Saturday, July 11, 2026

Bloody Sunday

July 11, 1943, marked the event known as "Bloody Sunday." Partisan units of Ukrainian nationalists, supported by the civilian population, attacked settlements in Volhynia. It was a meticulously planned operation. People were ruthlessly murdered regardless of age or gender (there was talk of the necessity to exterminate all Poles, tracing back seven generations).

Pre-war Volhynia Voivodeship in the Eastern Borderlands was a territory then occupied by the German Third Reich.

The "Bloody Sunday" was the culmination of the Volhynian massacres. On July 11, we observe the National Day of Remembrance for Poles—Victims of the Genocide committed by the OUN and UPA.

This day marked the peak of the Volhynian Massacres. At dawn, UPA units—often with the active support of the local Ukrainian population—simultaneously surrounded and attacked 99 Polish villages in the Kovel, Volodymyr, and Horokhiv counties, as well as parts of the Lutsk county. The civilian population was exterminated, and property was destroyed; villages were burned and belongings looted. Researchers estimate that approximately 8,000 Poles—mostly women, children, and the elderly—may have perished on that single day alone. Poles were killed by bullets, axes, pitchforks, knives, and other implements, often while inside churches during Holy Mass or other religious services.


July 10, 1943, is considered the symbolic date for the genocide in Volhynia; on that day, UPA members tore apart—using horses—Zygmunt Rumel, a representative of the Polish Underground State who had been sent to negotiate with them. Following this atrocity, mass murders of the Polish population began in Volhynia and later in Eastern Lesser Poland. It is estimated that Ukrainian nationalists, supported by the peasantry, attacked Poles living in 4,300 localities. Near destroyed villages and hamlets, nameless mass graves remain, concealing the bodies—often mutilated—of Polish inhabitants of the Kresy.
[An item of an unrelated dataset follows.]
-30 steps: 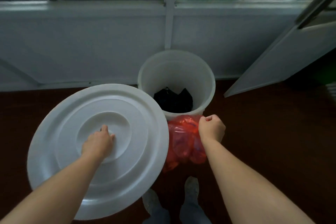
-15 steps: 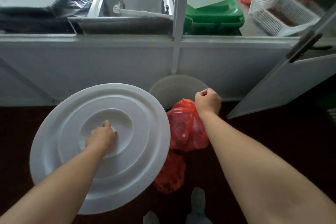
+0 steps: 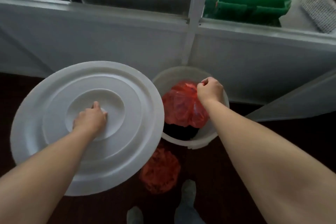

However, the goal of Ukrainian nationalists was not merely the physical elimination of the Polish community but also the eradication of all traces testifying to the centuries-long Polish presence in the Kresy. Consequently, alongside the acts of genocide, they destroyed Polish cultural assets and monuments and struck at the region's economy by burning Polish settlements to the ground, targeting Catholic churches with particular ferocity.

Between 1943 and 1945, Ukrainian nationalists murdered between 80,000 and 120,000 Poles in Volhynia and Eastern Lesser Poland. It is impossible to determine the precise number of victims.